**EXERCISE AIM:** The response must consist of the lines below from the one with "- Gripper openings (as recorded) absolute" through the one with "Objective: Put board", exactly as they appear and with both ends kept.
── RECORDS FOR THIS EXERCISE
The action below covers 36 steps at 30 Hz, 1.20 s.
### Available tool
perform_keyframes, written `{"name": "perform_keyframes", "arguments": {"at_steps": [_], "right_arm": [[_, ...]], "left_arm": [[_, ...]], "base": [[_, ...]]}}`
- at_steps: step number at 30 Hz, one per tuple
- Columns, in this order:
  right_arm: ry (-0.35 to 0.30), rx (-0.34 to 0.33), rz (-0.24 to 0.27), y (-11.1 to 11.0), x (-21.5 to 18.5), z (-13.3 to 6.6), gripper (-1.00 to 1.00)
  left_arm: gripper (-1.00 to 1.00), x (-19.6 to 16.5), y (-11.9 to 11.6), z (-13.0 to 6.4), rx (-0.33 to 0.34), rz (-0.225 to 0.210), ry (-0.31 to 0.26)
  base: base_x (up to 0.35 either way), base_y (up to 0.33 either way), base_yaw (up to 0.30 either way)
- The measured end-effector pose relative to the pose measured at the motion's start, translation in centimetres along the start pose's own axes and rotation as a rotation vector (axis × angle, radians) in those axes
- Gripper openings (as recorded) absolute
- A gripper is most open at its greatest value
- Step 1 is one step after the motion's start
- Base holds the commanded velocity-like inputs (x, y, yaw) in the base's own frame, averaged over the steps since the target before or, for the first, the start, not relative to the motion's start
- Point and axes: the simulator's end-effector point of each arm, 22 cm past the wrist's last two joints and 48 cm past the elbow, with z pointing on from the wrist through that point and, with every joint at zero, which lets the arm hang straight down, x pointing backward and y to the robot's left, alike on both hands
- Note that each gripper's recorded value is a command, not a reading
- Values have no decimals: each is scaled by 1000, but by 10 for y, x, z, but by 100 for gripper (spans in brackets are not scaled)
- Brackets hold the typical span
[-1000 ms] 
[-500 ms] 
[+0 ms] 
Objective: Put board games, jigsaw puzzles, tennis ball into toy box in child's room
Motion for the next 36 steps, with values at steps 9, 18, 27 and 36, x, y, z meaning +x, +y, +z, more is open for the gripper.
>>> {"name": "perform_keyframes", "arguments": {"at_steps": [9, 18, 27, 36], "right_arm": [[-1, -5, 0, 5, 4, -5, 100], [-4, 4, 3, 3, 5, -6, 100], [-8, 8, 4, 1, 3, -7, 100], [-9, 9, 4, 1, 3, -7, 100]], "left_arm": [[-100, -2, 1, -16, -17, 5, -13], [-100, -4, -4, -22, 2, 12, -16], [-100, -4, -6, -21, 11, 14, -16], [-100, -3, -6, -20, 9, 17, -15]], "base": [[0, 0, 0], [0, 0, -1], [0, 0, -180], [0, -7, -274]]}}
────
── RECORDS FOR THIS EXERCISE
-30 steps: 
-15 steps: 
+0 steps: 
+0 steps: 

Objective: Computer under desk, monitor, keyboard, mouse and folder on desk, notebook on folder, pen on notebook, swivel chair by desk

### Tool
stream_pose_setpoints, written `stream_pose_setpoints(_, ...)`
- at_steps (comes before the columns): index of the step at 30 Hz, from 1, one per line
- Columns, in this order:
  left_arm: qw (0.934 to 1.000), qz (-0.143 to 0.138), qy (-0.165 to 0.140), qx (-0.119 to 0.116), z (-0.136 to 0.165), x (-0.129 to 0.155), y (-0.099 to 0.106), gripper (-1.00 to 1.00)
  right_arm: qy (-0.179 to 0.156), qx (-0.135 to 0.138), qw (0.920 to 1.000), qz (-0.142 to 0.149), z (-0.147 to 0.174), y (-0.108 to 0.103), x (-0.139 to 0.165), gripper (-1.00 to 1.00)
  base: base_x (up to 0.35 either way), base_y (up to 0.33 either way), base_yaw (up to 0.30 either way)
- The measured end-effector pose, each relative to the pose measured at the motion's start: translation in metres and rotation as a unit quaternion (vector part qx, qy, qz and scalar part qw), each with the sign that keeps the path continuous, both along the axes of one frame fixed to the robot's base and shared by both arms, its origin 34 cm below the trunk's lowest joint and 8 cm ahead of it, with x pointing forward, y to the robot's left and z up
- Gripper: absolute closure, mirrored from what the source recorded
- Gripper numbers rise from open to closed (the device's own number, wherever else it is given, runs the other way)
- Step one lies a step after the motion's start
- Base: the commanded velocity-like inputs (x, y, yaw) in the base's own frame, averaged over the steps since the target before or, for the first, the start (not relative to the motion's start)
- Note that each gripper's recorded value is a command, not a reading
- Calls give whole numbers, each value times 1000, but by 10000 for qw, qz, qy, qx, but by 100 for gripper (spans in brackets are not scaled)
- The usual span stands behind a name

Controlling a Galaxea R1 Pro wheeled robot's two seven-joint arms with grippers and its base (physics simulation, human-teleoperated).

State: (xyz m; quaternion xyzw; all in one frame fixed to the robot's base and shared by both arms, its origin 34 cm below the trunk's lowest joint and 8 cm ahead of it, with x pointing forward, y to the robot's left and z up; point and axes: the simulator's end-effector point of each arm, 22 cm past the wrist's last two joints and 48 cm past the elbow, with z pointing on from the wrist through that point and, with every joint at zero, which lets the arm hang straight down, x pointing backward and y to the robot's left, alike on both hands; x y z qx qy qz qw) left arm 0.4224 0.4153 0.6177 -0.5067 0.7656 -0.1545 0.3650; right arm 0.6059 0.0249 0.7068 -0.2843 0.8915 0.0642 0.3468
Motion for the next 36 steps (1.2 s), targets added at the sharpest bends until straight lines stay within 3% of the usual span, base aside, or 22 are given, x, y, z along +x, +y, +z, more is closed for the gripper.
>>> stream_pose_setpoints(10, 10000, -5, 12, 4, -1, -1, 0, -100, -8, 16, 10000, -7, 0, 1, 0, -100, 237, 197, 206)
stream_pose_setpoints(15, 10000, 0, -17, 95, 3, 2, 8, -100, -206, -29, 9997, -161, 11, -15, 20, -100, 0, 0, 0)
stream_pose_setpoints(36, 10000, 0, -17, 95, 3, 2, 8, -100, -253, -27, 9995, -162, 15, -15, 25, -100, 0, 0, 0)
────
**EXPECTED ANSWER:**
- Gripper openings (as recorded) absolute
- A gripper is most open at its greatest value
- Step 1 is one step after the motion's start
- Base holds the commanded velocity-like inputs (x, y, yaw) in the base's own frame, averaged over the steps since the target before or, for the first, the start, not relative to the motion's start
- Point and axes: the simulator's end-effector point of each arm, 22 cm past the wrist's last two joints and 48 cm past the elbow, with z pointing on from the wrist through that point and, with every joint at zero, which lets the arm hang straight down, x pointing backward and y to the robot's left, alike on both hands
- Note that each gripper's recorded value is a command, not a reading
- Values have no decimals: each is scaled by 1000, but by 10 for y, x, z, but by 100 for gripper (spans in brackets are not scaled)
- Brackets hold the typical span
[-1000 ms] 
[-500 ms] 
[+0 ms] 
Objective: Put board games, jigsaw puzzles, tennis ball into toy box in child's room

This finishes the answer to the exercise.